Que las calles se llenen de libros, que los libros se posen como palomas sobre aceras y jardines, que aniden en portales y cafeterías, en paradas de autobús, en andenes de metro. Que se conviertan en algo tan cotidiano como el semáforo o el café de media mañana.
Que su presencia no se limite a las ferias o a los domingos de cromos, tebeos y tortugas.
Que la librería se convierta en un lugar de visita acostumbrada y que el librero vuelva a ser ese consejero y asesor al que acudamos a pedir recetas para curar nuestra sed de lectura.
Que nuestras manos se habitúen al contacto del libro como se acostumbraron a la cuchara y al lapicero, al móvil y al mando a distancia.
Que no entendamos la vida sin la lectura y que un día sin leer nos moleste físicamente como un día sin comer.

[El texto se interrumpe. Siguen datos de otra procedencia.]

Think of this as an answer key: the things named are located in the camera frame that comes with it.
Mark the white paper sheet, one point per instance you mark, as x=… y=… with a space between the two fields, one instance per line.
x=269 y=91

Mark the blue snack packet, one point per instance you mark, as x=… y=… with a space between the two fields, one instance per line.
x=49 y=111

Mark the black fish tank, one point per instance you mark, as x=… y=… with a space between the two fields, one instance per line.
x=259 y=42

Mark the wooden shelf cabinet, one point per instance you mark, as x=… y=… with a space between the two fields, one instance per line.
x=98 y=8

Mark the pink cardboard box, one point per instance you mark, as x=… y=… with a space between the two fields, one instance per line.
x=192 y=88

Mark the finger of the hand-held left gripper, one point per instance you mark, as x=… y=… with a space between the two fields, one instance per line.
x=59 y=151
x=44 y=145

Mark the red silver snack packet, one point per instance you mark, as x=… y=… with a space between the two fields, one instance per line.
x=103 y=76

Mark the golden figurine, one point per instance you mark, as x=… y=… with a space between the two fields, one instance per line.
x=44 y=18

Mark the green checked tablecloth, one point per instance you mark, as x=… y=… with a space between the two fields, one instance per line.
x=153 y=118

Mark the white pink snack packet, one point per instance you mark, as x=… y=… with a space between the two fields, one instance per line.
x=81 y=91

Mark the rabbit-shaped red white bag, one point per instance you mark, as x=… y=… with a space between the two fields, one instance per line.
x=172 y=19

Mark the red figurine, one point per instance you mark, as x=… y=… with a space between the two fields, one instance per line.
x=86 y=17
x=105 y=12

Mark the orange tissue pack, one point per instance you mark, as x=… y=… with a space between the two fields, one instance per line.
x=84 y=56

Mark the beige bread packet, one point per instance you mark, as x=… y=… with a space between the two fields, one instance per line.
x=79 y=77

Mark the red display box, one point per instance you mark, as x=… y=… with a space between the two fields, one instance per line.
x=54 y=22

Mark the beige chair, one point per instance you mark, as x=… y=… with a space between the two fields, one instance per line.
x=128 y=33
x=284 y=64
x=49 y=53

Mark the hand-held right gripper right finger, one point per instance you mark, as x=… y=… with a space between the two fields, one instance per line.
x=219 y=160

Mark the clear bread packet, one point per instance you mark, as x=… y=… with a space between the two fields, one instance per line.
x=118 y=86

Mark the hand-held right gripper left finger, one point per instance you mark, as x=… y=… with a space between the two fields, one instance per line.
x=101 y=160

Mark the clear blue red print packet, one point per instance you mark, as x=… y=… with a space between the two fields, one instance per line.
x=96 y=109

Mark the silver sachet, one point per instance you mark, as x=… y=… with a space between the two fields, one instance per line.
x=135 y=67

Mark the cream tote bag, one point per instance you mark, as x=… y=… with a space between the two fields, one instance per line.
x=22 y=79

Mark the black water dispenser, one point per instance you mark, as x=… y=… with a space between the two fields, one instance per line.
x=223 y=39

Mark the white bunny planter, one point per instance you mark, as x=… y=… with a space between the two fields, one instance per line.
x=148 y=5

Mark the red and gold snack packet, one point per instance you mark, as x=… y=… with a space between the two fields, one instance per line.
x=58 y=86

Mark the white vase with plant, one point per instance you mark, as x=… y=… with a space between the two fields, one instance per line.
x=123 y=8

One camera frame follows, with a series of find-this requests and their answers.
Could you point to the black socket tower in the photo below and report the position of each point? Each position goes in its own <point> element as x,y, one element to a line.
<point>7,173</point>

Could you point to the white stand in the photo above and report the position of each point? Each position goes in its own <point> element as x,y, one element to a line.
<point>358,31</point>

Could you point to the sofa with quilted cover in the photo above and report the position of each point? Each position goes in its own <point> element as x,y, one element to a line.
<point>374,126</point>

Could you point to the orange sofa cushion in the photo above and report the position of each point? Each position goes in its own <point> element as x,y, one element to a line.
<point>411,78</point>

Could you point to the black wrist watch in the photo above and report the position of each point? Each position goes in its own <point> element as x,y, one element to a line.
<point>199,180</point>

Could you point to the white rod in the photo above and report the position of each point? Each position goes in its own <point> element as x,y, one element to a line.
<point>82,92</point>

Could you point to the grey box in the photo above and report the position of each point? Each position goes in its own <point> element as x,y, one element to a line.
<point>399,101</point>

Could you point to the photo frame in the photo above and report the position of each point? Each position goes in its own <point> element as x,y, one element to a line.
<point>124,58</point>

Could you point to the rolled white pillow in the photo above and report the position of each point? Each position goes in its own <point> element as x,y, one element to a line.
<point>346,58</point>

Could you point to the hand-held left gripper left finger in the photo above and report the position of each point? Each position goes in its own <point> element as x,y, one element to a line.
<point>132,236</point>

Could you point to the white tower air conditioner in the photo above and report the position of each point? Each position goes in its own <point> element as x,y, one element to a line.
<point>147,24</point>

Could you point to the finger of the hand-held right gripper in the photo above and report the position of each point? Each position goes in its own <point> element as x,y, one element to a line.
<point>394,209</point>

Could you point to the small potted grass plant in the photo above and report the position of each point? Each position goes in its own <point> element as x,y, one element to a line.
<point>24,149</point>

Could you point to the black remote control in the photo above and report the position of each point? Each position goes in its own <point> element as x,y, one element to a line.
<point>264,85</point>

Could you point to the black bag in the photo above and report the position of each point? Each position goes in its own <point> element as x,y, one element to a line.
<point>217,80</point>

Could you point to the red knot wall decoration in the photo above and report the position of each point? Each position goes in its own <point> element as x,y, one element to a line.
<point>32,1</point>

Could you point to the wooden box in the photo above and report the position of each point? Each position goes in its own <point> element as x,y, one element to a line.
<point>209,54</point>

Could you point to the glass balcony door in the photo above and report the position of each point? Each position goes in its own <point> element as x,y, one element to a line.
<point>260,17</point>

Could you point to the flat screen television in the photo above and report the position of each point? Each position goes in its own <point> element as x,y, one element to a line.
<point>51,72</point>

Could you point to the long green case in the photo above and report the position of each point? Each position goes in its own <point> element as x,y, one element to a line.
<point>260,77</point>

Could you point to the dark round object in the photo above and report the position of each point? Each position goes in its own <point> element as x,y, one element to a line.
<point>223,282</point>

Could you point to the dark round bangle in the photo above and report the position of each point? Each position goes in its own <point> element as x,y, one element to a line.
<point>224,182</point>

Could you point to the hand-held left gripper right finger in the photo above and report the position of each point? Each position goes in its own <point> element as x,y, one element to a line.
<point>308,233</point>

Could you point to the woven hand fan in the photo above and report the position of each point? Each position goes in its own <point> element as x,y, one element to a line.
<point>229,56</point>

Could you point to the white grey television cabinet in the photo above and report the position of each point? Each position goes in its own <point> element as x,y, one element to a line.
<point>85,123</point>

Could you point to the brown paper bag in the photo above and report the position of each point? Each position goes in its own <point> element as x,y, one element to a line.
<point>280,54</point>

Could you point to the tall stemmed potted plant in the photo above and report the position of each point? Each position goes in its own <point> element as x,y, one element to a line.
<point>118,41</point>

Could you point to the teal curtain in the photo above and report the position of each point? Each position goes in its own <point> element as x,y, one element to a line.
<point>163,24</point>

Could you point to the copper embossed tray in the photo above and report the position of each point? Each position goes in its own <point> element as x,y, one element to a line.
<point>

Que llevemos en nuestras carpetas la foto de la escritora y del escritor que nos fascina. Que se entreviste a cada escritor y cada escritora famosos para conocer sus impresiones después de una presentación. Que los ganadores de los grandes premios literarios sean portada en los periódicos y noticia de actualidad en las televisiones.
Que las calles se llenen de libros. Que los hogares se llenen de libros. Que compartamos lectura en casa, en el campo, en el bar, en el transporte público.
Y si la pandemia nos obliga a un nuevo confinamiento, que compartamos lectura en el balcón.